パーティー参加依頼
「はい!……それとですね、一つお願いがあるのですがよろしいですか?」
「願いだと?」
「はい」
「言ってみるがよい」
「ありがとうございます。実は、今度我が家でもパーティーを開くことになりまして、その際、是非とも皆様にも参加していただけたらと思いまして」
「ふむ、それは構わんが、一体何をする気なのだ?」
「はい、今回は料理自慢達を集めて腕を振るわせようと思っております。もちろん、酒やジュースなども用意するつもりです。もし宜しければ、アレク様方にも何か一品作っていただければと思いまして」
「ほう、我らも参加しても構わないのか?」
「はい、勿論ですとも。むしろ大歓迎ですよ」
「ならば、喜んで協力させてもらうことにしよう」
「ありがとうございます」
「うむ。……そうだ、せっかくの機会だから、他の者も呼んでもよいだろうか?」
「えっ? 他と言いますと、どなたのことでしょう?」
「うむ、まずは、そこにいるアルスの母であるアリシアだが、それに娘のマリアベル、そして弟のクリスタロスに、妹のリリアナもいるのだが、どうだろう?」
「おお、なんとありがたき幸せ。是非とも御呼び下さいませ」
「うむ、感謝する。

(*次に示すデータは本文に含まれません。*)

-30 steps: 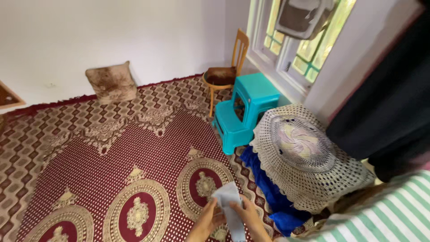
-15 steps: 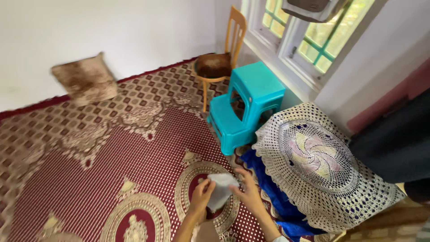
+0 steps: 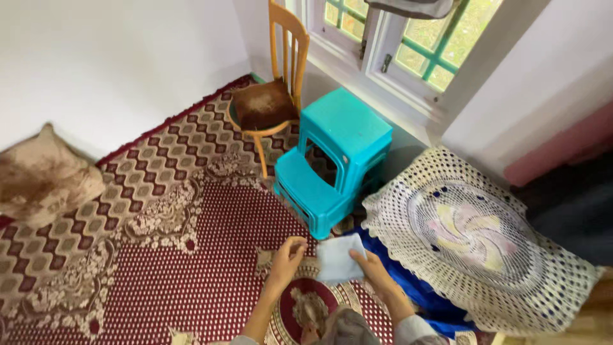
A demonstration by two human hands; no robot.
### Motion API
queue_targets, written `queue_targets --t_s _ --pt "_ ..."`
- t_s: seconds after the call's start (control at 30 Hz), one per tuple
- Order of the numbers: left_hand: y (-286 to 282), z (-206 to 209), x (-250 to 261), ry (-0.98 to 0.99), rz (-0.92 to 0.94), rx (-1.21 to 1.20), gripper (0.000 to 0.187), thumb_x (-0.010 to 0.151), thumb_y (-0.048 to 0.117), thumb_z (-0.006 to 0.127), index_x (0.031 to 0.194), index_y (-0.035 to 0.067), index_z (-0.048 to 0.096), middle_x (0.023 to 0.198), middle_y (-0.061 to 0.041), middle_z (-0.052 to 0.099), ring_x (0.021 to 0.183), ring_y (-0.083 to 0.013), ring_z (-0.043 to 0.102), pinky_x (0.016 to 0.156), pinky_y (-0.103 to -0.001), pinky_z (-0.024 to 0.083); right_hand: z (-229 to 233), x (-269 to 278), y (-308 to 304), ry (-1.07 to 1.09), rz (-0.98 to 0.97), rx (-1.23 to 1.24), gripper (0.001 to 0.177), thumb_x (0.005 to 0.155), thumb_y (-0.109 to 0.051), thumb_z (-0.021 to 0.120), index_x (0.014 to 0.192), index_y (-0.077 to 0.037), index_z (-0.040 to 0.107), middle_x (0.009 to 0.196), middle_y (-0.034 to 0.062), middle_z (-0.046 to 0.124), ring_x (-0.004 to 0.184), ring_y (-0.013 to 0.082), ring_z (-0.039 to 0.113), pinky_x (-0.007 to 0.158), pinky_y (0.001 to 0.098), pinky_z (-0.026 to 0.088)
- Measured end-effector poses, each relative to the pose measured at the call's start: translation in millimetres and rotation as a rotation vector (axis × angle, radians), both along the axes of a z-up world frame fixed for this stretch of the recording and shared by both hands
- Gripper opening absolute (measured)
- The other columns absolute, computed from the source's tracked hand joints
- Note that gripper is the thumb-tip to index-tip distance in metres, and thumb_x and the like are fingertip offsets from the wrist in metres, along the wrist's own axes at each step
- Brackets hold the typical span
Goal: The person cleans a window frame using a cloth.
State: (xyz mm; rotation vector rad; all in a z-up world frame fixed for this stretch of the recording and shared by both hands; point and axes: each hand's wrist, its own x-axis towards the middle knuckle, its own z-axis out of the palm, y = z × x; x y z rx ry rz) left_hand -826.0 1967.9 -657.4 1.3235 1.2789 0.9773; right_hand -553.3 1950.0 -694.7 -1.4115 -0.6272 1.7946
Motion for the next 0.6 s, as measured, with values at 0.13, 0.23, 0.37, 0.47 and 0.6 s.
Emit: queue_targets --t_s 0.13,0.23,0.37,0.47,0.6 --pt "88.5 -39.7 -10.0 0.024 -0.101 -0.003 0.025 0.101 0.021 0.059 0.119 0.006 0.067 0.114 -0.007 0.076 0.109 -0.0174 0.072 0.097 -0.033 0.054 -50.0 24.8 55.9 -0.213 -0.202 -0.006 0.038 0.092 -0.028 0.063 0.117 0.001 0.068 0.099 0.0136 0.072 0.079 0.0247 0.068 0.066 0.0389 0.054" --pt "151.3 -76.9 -9.0 -0.070 -0.130 -0.048 0.025 0.101 0.020 0.059 0.118 0.004 0.066 0.111 -0.009 0.076 0.108 -0.0184 0.073 0.096 -0.034 0.055 -78.0 40.0 111.6 -0.188 -0.324 -0.091 0.044 0.092 -0.030 0.064 0.120 0.005 0.065 0.102 0.0183 0.070 0.080 0.0295 0.068 0.064 0.0423 0.055" --pt "223.7 -141.5 -16.2 -0.174 -0.128 -0.248 0.027 0.101 0.022 0.059 0.122 0.006 0.065 0.113 -0.008 0.074 0.102 -0.0173 0.068 0.089 -0.035 0.055 -113.9 43.4 194.1 -0.047 -0.439 -0.139 0.047 0.099 -0.041 0.058 0.124 -0.001 0.066 0.112 0.0142 0.071 0.095 0.0292 0.067 0.078 0.0434 0.053" --pt "304.9 -173.3 -18.0 -0.257 -0.015 -0.492 0.030 0.101 0.025 0.057 0.126 0.008 0.064 0.113 -0.007 0.074 0.098 -0.0164 0.068 0.085 -0.035 0.056 -132.7 43.7 251.6 0.283 -0.562 -0.165 0.047 0.102 -0.044 0.051 0.128 -0.007 0.061 0.123 0.0094 0.069 0.109 0.0292 0.066 0.095 0.0467 0.055" --pt "356.7 -199.4 -17.4 -0.414 0.144 -0.719 0.033 0.100 0.026 0.054 0.128 0.011 0.063 0.115 -0.005 0.074 0.101 -0.0177 0.068 0.087 -0.038 0.055 -146.4 48.7 311.0 0.284 -0.710 -0.286 0.044 0.103 -0.041 0.047 0.134 -0.011 0.056 0.130 0.0097 0.066 0.117 0.0309 0.064 0.099 0.0537 0.053"
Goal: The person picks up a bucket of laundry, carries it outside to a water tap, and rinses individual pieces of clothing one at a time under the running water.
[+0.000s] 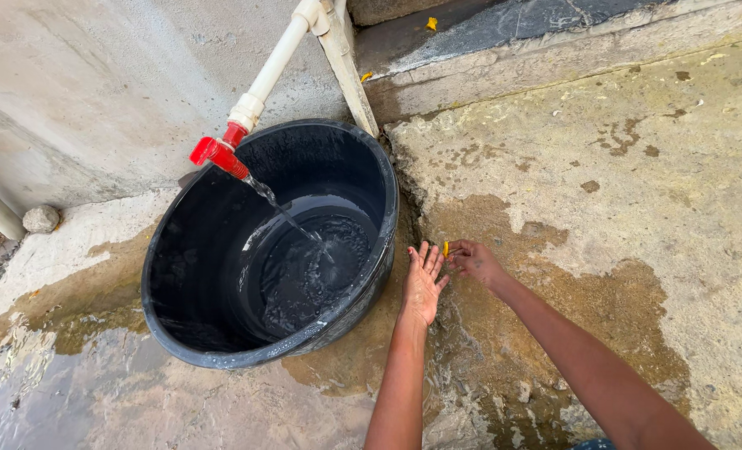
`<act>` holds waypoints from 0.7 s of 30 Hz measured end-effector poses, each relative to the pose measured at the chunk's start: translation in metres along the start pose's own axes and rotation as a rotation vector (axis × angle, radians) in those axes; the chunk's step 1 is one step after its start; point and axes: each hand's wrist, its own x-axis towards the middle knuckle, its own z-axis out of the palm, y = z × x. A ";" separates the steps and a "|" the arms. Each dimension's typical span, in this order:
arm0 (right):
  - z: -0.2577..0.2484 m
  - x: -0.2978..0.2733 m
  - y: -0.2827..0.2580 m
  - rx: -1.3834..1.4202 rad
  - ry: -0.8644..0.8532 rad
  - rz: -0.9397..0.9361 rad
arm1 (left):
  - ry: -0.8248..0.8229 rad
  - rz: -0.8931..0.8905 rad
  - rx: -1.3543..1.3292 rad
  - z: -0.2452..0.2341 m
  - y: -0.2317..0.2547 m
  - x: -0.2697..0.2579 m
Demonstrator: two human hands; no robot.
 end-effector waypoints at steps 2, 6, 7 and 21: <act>-0.003 0.000 0.005 0.023 0.000 -0.015 | -0.001 0.009 -0.006 0.002 0.002 -0.001; -0.004 -0.007 0.001 -0.014 0.074 0.022 | -0.002 0.002 -0.019 0.005 0.002 -0.004; -0.003 -0.008 -0.002 -0.013 0.075 0.021 | -0.007 0.003 -0.021 0.006 0.002 -0.004; -0.007 -0.018 -0.017 -0.394 0.396 0.005 | 0.020 0.029 -0.038 -0.016 -0.016 0.007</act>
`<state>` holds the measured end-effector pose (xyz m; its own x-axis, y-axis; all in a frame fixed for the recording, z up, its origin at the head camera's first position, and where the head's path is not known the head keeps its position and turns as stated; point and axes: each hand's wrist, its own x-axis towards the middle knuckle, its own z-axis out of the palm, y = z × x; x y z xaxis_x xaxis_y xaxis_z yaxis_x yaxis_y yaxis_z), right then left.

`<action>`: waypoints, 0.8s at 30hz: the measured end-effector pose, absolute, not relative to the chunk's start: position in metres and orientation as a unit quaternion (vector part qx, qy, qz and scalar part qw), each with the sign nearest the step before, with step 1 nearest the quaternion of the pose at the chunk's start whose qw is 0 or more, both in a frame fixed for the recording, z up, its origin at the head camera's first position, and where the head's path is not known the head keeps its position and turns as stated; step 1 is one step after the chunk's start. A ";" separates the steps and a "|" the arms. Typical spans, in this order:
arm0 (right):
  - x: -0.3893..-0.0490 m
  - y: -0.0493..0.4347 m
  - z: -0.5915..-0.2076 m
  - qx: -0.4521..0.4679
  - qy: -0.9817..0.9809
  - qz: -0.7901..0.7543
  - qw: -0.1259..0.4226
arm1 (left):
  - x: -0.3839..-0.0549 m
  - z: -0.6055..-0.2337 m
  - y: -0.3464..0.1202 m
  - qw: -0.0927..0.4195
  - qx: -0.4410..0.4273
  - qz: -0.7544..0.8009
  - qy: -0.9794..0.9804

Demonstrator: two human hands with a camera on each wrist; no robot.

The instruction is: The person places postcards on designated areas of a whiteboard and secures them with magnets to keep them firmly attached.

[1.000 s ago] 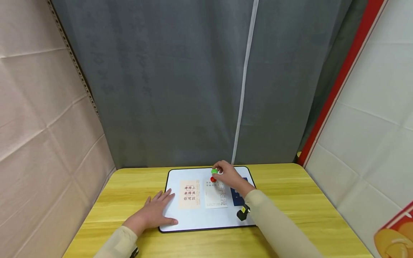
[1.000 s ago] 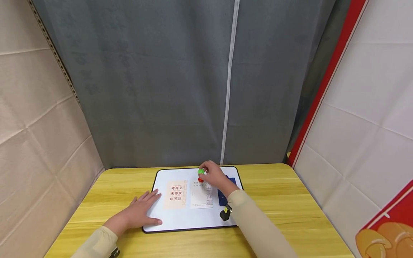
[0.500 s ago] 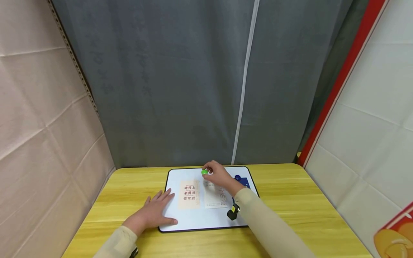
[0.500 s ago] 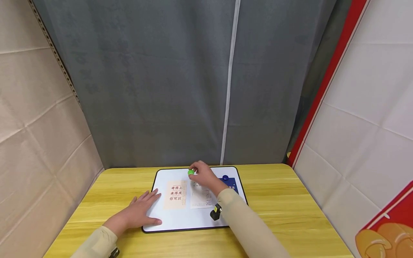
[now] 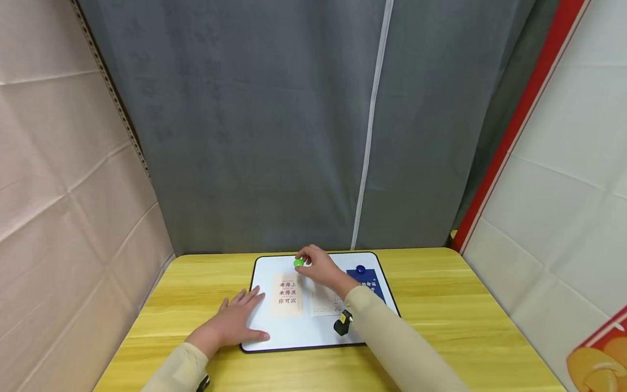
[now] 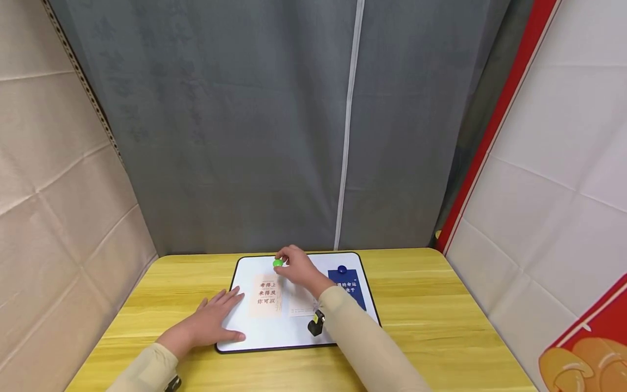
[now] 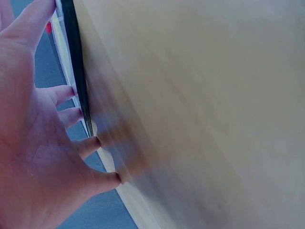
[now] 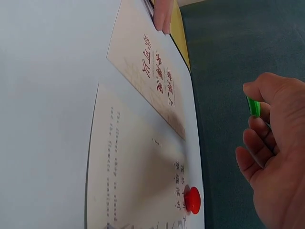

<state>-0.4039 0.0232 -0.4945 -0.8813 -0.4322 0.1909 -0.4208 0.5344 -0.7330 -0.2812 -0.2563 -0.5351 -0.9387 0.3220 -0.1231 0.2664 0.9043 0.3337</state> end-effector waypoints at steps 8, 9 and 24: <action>-0.404 0.010 -0.495 -0.245 0.874 -0.420 0.009 | -0.279 -0.531 -0.256 0.092 0.148 0.162 0.971; -0.403 0.009 -0.495 -0.246 0.874 -0.419 0.008 | -0.279 -0.531 -0.256 0.091 0.148 0.161 0.971; -0.403 -0.005 -0.501 -0.261 0.870 -0.419 -0.012 | -0.280 -0.537 -0.258 0.089 0.148 0.159 0.972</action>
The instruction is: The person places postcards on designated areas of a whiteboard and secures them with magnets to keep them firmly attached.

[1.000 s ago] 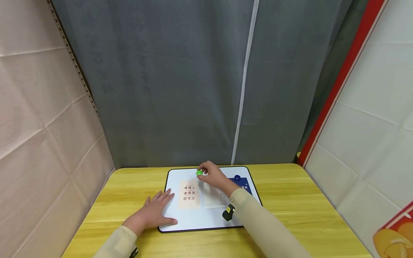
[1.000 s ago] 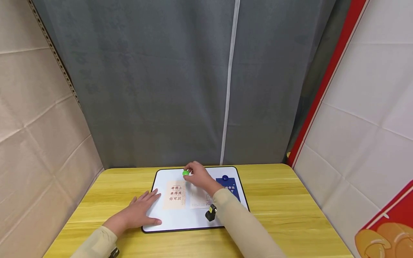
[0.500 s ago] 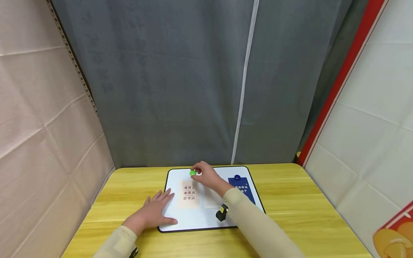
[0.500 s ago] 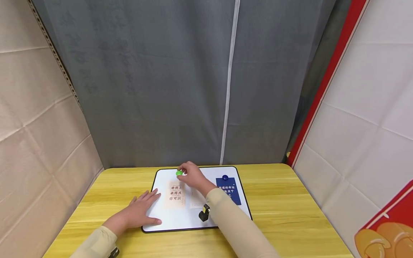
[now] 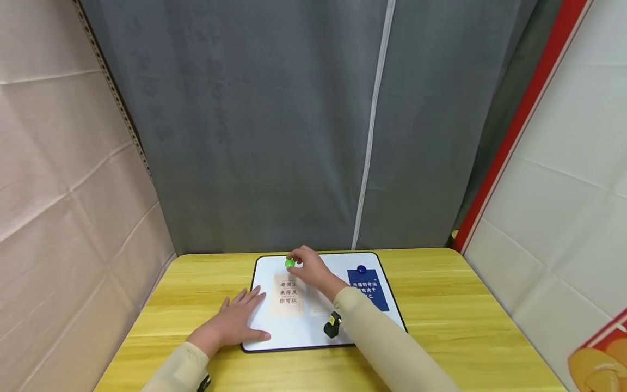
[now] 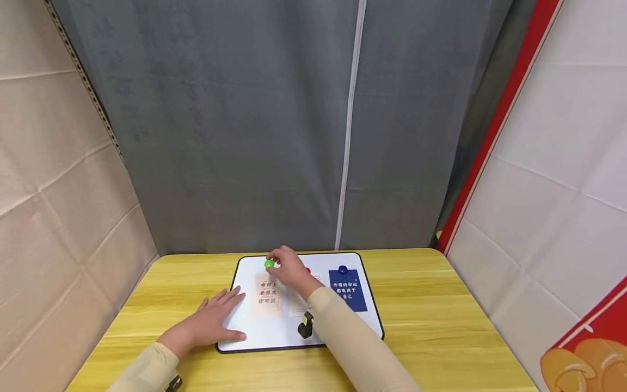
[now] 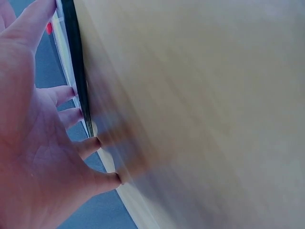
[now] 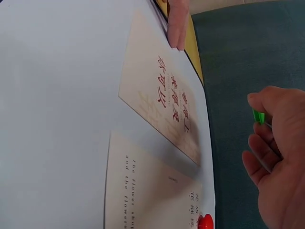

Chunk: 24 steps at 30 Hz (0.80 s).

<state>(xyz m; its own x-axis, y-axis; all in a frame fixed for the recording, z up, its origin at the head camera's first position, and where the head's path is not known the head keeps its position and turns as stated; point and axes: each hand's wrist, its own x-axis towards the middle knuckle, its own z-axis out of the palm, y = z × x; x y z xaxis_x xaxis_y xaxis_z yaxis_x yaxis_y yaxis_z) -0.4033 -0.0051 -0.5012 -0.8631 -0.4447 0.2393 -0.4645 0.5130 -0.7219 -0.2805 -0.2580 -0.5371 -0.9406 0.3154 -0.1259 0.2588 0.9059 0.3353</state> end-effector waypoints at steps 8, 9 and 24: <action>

それから、他にも声をかけておくから楽しみにしているといい」
「はい、ありがとうございます」
「うむ。……そうだな、ついでと言っては何なんだが、もう一つ頼み事をしてもいいか?」
「はい、何なりとお申し付けください」
「実はな、先程話に出たパーティーなんだけどな、その時に、ちょっとした余興を用意してほしいと思っているんだが、頼めるか?」
「はい、その程度のことであれば問題ありませんが、具体的にはどんなことをすればいいんですかね?」
「なぁに簡単なことだ。……ただ、お前には女装をしてもらいたいのだ」
「……はい?」
「……なに、心配することは無い。ちゃんとした女性用のドレスを着てもらうつもりだし、化粧も施す予定だ。……どうだ?」
……うん、どう考えても嫌な予感しかしない。これは断った方がいいよな?
「……」
しかし、ここで断るという選択肢を選ぶわけにはいかないよな。だってさ、国王陛下は私のことをじっと見つめているんだもの。……ああっ、もう逃げられないってか? ちくしょう! こうなったら腹を括るしかないよな……。
「……分かりました。その依頼、謹んでお受けいたします」
「そうか! 引き受けてくれるか!」
私は半ば強制的に依頼を受けることになったのだった。
「……では、私はこれで失礼させていただきます」
「ああ、また会おう」
「はい」
私は、王城を後にして自分の屋敷へと戻ってきた。